**What you should do:** Without the pictures, retype each line below exactly as it stands.

**** Data below

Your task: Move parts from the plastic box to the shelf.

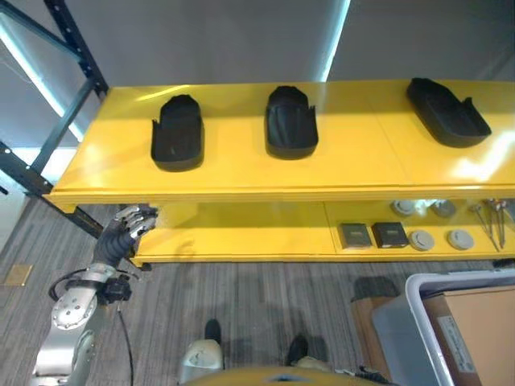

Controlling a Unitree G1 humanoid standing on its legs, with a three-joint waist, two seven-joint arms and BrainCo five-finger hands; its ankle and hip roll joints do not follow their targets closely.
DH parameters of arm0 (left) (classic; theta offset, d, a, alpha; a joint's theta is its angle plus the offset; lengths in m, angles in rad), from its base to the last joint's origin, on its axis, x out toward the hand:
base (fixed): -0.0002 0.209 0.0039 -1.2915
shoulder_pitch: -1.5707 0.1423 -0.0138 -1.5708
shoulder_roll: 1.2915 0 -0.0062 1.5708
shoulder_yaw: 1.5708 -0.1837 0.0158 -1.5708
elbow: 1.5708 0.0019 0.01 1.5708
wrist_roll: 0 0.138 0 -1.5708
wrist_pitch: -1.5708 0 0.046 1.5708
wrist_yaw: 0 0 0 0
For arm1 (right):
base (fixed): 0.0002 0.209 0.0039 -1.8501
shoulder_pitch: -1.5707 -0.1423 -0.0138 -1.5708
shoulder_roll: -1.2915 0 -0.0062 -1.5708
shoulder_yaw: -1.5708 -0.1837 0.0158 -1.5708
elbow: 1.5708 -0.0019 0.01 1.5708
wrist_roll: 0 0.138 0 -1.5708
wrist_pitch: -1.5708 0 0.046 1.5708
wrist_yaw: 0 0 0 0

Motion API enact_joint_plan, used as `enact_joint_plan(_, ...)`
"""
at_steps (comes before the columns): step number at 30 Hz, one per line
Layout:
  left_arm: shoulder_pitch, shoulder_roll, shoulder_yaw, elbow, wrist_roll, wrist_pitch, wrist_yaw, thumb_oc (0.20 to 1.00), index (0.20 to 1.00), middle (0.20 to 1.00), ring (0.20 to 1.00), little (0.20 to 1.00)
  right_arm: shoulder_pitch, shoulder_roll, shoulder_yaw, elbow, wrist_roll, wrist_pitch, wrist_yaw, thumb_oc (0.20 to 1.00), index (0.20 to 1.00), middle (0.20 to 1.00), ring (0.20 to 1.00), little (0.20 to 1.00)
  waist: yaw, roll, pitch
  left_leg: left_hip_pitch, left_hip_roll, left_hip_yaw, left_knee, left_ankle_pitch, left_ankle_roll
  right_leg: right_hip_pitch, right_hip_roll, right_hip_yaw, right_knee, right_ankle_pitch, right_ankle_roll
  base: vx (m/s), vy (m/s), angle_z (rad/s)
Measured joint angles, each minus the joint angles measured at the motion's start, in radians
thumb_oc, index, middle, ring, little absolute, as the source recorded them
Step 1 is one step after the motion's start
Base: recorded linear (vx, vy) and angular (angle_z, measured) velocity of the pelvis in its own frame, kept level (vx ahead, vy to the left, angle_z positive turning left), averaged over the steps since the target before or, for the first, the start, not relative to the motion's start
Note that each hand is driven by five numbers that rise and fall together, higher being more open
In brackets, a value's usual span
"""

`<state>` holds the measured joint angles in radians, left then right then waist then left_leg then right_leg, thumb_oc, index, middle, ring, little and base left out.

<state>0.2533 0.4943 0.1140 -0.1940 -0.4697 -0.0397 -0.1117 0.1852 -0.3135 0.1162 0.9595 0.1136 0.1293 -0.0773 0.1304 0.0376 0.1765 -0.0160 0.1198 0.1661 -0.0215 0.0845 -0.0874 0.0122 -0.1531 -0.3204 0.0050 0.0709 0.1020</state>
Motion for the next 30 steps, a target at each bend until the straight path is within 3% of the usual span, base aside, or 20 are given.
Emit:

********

**Written solution:**
Your task: Move parts from the plastic box to the shelf.


Controlling a Unitree G1 humanoid standing on its legs, with a three-joint waist, two seven-joint arms and BrainCo five-finger hands; its ankle and hip roll joints do not follow their targets closely.
DH parameters of arm0 (left) (classic; theta offset, d, a, alpha; a joint's theta is its angle plus the offset; lengths in m, angles in rad), from its base to the last joint's origin, on its axis, x out toward the hand:
base (fixed): -0.0002 0.209 0.0039 -1.2915
shoulder_pitch: -1.5707 0.1423 -0.0138 -1.5708
shoulder_roll: 1.2915 0 -0.0062 1.5708
shoulder_yaw: 1.5708 -0.1837 0.0158 -1.5708
elbow: 1.5708 0.0019 0.01 1.5708
wrist_roll: 0 0.138 0 -1.5708
wrist_pitch: -1.5708 0 0.046 1.5708
wrist_yaw: 0 0 0 0
For arm1 (right):
base (fixed): 0.0002 0.209 0.0039 -1.8501
shoulder_pitch: -1.5707 -0.1423 -0.0138 -1.5708
shoulder_roll: -1.2915 0 -0.0062 -1.5708
shoulder_yaw: -1.5708 -0.1837 0.0158 -1.5708
elbow: 1.5708 -0.0019 0.01 1.5708
wrist_roll: 0 0.138 0 -1.5708
wrist_pitch: -1.5708 0 0.046 1.5708
wrist_yaw: 0 0 0 0

Motion API enact_joint_plan, used as `enact_joint_plan(_, ...)`
"""
at_steps (comes before the columns): step number at 30 Hz, one per line
Layout:
  left_arm: shoulder_pitch, shoulder_roll, shoulder_yaw, elbow, wrist_roll, wrist_pitch, wrist_yaw, thumb_oc (0.20 to 1.00), index (0.20 to 1.00), middle (0.20 to 1.00), ring (0.20 to 1.00), little (0.20 to 1.00)
  right_arm: shoulder_pitch, shoulder_roll, shoulder_yaw, elbow, wrist_roll, wrist_pitch, wrist_yaw, thumb_oc (0.20 to 1.00), index (0.20 to 1.00), middle (0.20 to 1.00), ring (0.20 to 1.00), little (0.20 to 1.00)
  waist: yaw, roll, pitch
  left_leg: left_hip_pitch, left_hip_roll, left_hip_yaw, left_knee, left_ankle_pitch, left_ankle_roll
  right_leg: right_hip_pitch, right_hip_roll, right_hip_yaw, right_knee, right_ankle_pitch, right_ankle_roll
  base: vx (m/s), vy (m/s), angle_z (rad/s)
Measured joint angles, each minus the joint angles measured at the motion's start, in radians
thumb_oc, index, middle, ring, little absolute, as the source recorded them
Step 1 is one step after the motion's start
Base: recorded linear (vx, vy) and angular (angle_z, measured) velocity of the pelvis in its own frame, kept level (vx ahead, vy to the left, angle_z positive turning left), averaged over the steps since the target before or, for the first, the start, not relative to the motion's start
Note that each hand is driven by five numbers that rise and fall together, higher being more open
In brackets, a value's usual span
"""

`<state>` holds the measured joint angles in radians, left then right then waist then left_leg then right_leg, thumb_oc, index, middle, ring, little and base left out.

<state>0.2533 0.4943 0.1140 -0.1940 -0.4697 -0.0397 -0.1117 0.1852 -0.3135 0.1162 0.9595 0.1136 0.1293 -0.0773 0.1304 0.0376 0.1765 -0.0160 0.1198 0.1661 -0.0215 0.0845 -0.0874 0.0122 -0.1531 -0.3204 0.0050 0.0709 0.1020</state>
Motion for the next 30 steps, a target at each bend until the straight path is within 3% of the usual span, base aside, or 20 are given.
Emit:

This exercise is finished.